State how many lines in the records below contain the string "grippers", and give nothing besides that number.
* * * *
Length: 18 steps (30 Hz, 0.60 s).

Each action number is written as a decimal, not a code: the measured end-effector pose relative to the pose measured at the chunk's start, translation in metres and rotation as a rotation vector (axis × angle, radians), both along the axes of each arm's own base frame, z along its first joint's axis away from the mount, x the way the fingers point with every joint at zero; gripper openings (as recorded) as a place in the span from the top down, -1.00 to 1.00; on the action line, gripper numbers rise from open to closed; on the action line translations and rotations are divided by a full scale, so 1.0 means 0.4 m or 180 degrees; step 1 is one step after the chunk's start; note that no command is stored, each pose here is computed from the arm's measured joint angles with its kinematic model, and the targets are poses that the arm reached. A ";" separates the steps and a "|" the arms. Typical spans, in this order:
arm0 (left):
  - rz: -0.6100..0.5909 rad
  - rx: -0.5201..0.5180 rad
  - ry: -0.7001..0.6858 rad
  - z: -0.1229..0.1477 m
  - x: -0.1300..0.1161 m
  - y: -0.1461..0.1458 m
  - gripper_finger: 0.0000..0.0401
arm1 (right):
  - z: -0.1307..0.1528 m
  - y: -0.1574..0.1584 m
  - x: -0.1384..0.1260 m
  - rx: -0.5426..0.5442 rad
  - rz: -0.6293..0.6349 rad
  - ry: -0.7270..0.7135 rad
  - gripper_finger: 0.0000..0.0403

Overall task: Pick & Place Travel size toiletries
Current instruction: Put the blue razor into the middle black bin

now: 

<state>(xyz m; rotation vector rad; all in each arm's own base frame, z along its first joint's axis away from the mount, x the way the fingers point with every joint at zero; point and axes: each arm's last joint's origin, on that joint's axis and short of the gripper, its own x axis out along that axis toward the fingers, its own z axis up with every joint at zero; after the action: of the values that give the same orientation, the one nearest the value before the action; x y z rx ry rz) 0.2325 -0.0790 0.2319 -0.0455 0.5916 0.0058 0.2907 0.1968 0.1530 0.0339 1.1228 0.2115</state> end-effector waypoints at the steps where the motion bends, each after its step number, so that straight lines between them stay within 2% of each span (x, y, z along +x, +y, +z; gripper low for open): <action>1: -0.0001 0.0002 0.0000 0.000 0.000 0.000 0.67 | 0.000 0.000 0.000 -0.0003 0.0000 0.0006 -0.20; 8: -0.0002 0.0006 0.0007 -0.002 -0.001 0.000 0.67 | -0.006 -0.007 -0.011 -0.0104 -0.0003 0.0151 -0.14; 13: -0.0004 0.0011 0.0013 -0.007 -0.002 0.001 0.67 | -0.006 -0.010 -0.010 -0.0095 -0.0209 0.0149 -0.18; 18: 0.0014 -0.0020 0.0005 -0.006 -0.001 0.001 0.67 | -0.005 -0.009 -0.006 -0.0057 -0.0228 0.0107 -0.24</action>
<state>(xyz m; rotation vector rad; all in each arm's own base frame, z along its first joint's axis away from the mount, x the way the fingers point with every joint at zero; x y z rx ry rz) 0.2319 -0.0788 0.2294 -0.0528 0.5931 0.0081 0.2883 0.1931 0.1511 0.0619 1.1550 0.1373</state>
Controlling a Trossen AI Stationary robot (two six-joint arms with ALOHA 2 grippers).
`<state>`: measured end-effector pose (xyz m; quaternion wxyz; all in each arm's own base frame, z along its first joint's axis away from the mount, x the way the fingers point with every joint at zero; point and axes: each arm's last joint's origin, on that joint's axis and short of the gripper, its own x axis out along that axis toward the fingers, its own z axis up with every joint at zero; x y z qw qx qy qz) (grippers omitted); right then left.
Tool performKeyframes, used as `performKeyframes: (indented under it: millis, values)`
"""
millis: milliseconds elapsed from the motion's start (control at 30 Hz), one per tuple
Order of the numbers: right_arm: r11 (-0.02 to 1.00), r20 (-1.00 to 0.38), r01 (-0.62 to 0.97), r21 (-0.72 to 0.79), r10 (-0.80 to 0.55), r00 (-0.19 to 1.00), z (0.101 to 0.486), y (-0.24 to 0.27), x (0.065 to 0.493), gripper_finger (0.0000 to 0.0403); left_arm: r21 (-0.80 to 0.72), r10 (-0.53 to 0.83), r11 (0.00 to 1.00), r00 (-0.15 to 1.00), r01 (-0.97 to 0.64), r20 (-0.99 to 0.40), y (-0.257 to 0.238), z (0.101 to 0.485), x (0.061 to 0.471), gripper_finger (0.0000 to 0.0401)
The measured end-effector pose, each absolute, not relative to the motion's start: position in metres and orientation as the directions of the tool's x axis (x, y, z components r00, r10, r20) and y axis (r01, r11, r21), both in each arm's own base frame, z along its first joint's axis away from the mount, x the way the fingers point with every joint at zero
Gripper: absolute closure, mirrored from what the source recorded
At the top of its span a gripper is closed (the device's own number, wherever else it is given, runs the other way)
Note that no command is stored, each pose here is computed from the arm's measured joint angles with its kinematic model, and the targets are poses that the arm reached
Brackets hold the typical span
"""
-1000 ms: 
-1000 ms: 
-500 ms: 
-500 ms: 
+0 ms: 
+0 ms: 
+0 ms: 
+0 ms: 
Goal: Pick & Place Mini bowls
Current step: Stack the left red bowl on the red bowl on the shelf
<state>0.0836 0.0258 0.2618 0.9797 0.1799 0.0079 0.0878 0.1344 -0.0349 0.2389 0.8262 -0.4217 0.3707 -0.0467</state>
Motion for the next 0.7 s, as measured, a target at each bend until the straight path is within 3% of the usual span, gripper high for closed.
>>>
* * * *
**Task output**
2